### Description of the task
Quote the entries below from the line with "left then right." through the line with "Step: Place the", both ends included, and only those lines.

Stored data entries:

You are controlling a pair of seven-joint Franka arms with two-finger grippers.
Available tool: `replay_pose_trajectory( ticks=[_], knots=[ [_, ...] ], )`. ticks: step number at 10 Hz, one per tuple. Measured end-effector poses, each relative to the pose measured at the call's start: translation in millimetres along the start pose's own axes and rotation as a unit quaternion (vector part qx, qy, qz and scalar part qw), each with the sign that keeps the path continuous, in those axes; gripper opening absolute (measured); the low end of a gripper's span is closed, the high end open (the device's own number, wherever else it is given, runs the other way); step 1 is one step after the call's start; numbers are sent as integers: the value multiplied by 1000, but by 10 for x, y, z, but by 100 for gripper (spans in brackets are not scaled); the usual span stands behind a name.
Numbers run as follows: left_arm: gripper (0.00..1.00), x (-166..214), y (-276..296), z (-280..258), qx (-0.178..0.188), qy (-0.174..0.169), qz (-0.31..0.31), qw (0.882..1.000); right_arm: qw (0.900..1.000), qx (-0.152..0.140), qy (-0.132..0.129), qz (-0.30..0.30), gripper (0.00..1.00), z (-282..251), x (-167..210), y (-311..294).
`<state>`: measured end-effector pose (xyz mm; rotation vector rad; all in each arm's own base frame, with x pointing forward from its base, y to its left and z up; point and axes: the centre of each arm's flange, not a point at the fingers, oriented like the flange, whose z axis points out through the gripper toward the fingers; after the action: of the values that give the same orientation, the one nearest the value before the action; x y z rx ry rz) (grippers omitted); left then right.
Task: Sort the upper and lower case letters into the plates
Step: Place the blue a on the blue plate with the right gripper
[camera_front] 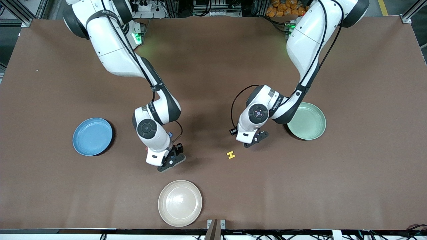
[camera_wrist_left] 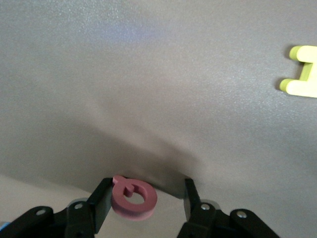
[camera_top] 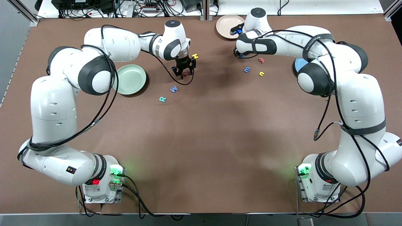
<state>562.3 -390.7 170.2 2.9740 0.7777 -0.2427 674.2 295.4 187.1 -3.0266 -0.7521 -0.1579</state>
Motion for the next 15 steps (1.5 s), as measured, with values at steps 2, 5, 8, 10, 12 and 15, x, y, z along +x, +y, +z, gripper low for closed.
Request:
replay_pose_trajectory(
  ticks=[2,5,8,10,12,15],
  knots=[
    [63,-8,4,-4,2,3,4,1000,1000,-1,0,10,32,-396,-23,396],
    [54,-24,12,-16,3,7,9,1000,1000,4,-29,-10,32,-797,-530,1305],
    [52,-25,11,-20,4,7,10,1000,997,21,-64,-23,32,-848,-1298,2049],
    [47,-26,11,-26,4,7,10,1000,995,36,-86,-29,32,-731,-1750,2398],
    [43,-26,10,-31,4,7,10,1000,994,45,-91,-38,32,-672,-2052,2737],
    [43,-27,10,-31,4,7,10,1000,994,44,-87,-41,57,-680,-2082,2799]
  ],
)
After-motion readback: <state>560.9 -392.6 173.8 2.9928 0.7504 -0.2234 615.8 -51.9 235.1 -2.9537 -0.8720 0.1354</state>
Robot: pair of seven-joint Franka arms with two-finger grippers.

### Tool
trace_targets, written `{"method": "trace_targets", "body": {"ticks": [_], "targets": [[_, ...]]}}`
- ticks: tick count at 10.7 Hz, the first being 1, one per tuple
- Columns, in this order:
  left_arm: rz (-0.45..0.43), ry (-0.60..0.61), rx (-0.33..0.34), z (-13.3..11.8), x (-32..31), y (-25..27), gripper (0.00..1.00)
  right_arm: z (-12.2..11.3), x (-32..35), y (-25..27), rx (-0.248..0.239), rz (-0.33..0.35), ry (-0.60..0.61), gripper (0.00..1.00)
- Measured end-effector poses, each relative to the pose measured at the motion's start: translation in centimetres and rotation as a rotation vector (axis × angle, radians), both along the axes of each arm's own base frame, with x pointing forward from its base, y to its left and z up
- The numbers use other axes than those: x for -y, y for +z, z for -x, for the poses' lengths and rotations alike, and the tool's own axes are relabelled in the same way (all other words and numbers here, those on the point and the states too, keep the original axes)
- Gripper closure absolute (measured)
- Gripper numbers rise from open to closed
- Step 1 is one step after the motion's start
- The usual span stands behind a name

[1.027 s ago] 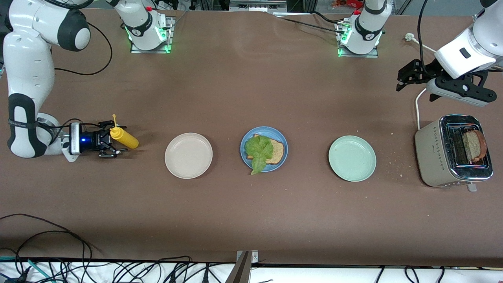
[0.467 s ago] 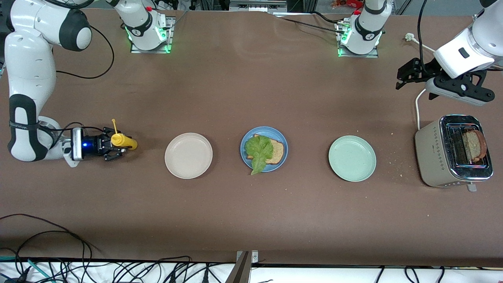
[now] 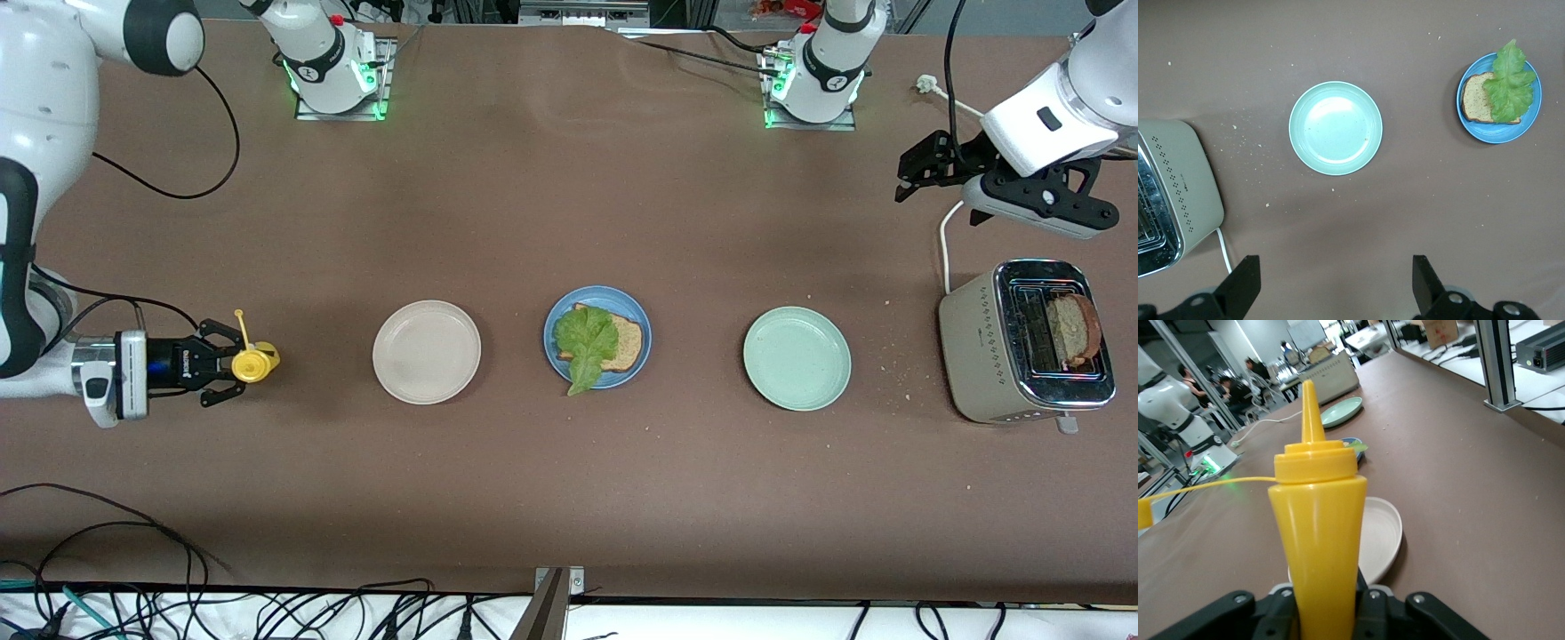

### Written reply
`<state>`: measured end-effector pose (xyz mm; rotation vector rad; all in each arm's own base frame, with x pointing forward from its base, y to its left and z up; point and axes: the centre of each arm's flange, not a point at the fingers, oriented like the flange, whose z axis points out through the gripper toward the fingers; after the action: of the values that give the same orientation, the one nearest the value before the action; x y z rx ry rz) (grippers omitted); left then right.
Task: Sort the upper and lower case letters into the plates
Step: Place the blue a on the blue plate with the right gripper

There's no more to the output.